[TASK STATEMENT]
From the line with "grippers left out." to the line with "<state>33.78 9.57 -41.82", retype every line exactly, including those two, and leave out the rest of the data below.
☆ ☆ ☆ ☆ ☆
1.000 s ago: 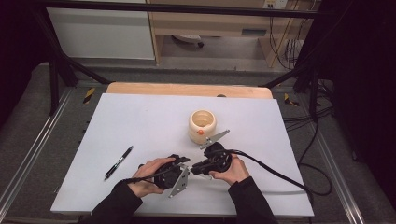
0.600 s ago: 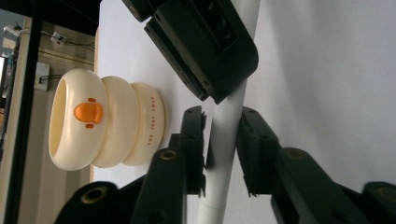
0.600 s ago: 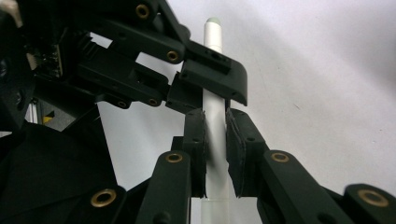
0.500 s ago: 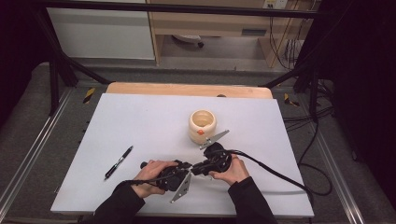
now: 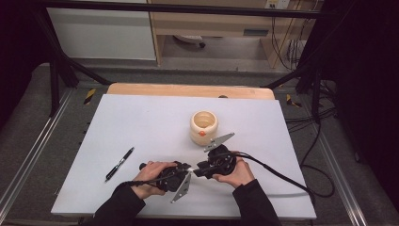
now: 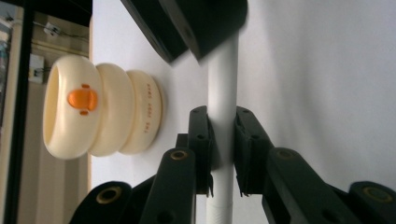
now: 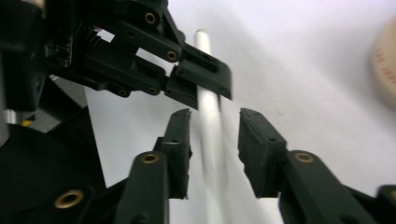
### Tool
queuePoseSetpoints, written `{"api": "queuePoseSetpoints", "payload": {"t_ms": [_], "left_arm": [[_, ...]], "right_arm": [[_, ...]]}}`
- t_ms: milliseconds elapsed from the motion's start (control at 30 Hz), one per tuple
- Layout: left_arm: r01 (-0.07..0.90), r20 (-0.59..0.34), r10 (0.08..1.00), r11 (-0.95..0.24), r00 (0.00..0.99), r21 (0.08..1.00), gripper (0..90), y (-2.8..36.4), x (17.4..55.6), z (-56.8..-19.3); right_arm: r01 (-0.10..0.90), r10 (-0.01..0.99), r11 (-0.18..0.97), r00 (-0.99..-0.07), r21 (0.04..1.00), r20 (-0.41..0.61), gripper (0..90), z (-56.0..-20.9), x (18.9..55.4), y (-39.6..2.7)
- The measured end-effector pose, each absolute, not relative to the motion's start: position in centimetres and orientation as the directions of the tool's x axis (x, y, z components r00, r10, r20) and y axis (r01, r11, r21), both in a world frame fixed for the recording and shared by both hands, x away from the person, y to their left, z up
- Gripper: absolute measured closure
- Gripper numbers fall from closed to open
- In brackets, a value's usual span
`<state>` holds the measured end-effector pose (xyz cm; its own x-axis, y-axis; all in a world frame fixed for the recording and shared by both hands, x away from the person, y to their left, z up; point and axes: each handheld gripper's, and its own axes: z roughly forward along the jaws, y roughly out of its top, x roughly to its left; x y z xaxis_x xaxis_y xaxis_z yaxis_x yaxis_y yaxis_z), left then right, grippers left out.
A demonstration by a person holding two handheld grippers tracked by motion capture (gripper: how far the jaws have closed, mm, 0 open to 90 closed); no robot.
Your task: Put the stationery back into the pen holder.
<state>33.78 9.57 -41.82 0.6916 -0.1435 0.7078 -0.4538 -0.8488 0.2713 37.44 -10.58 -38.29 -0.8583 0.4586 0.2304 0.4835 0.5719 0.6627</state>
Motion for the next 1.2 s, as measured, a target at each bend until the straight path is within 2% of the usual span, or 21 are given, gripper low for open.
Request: {"api": "queuePoseSetpoints", "payload": {"t_ms": [367,600,900,1200], "left_arm": [[-0.376,0.682,-0.066,-0.871,0.728,0.317,78.0,10.3,34.4,-41.7],[-0.295,0.646,0.024,-0.876,0.763,0.381,78.0,10.7,35.1,-41.6],[-0.191,0.59,0.151,-0.858,0.793,0.477,78.0,11.0,35.7,-40.9],[-0.049,0.477,0.323,-0.786,0.818,0.616,77.9,11.1,36.5,-39.9]], "right_arm": [[0.478,0.557,0.494,-0.816,0.726,0.158,28.0,-38.4,37.0,-14.5],[0.497,0.621,0.436,-0.769,0.75,0.149,11.6,-39.9,36.7,-17.4],[0.548,0.697,0.41,-0.704,0.729,0.138,5.8,-42.4,36.8,-20.7],[0.561,0.721,0.381,-0.678,0.735,0.144,2.4,-43.7,36.6,-22.7]]}}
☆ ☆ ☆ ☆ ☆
[SOLVED EXERCISE]
`<state>` holds the measured end-effector pose (xyz cm; its own x-axis, y-axis; all in a world frame fixed for the recording and shared by both hands, x away from the person, y to their left, z up; point and axes: each handheld gripper's, and its own axes: z roughly forward along the jaws, y roughly out of its top, x roughly to its left; x y z xaxis_x xaxis_y xaxis_z yaxis_x yaxis_y yaxis_z), left then right, grippers left out.
A demonstration by a person holding two handheld grippers tracked by motion capture (gripper: how far the jaws have closed, mm, 0 open to 90 closed); no robot.
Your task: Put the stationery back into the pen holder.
<state>33.78 9.57 -41.82 0.6916 -0.1435 0.7078 -0.4538 -0.8488 0.2713 37.44 -10.58 -38.29 -0.8583 0.4586 0.2304 0.4835 0.5719 0.6627</state>

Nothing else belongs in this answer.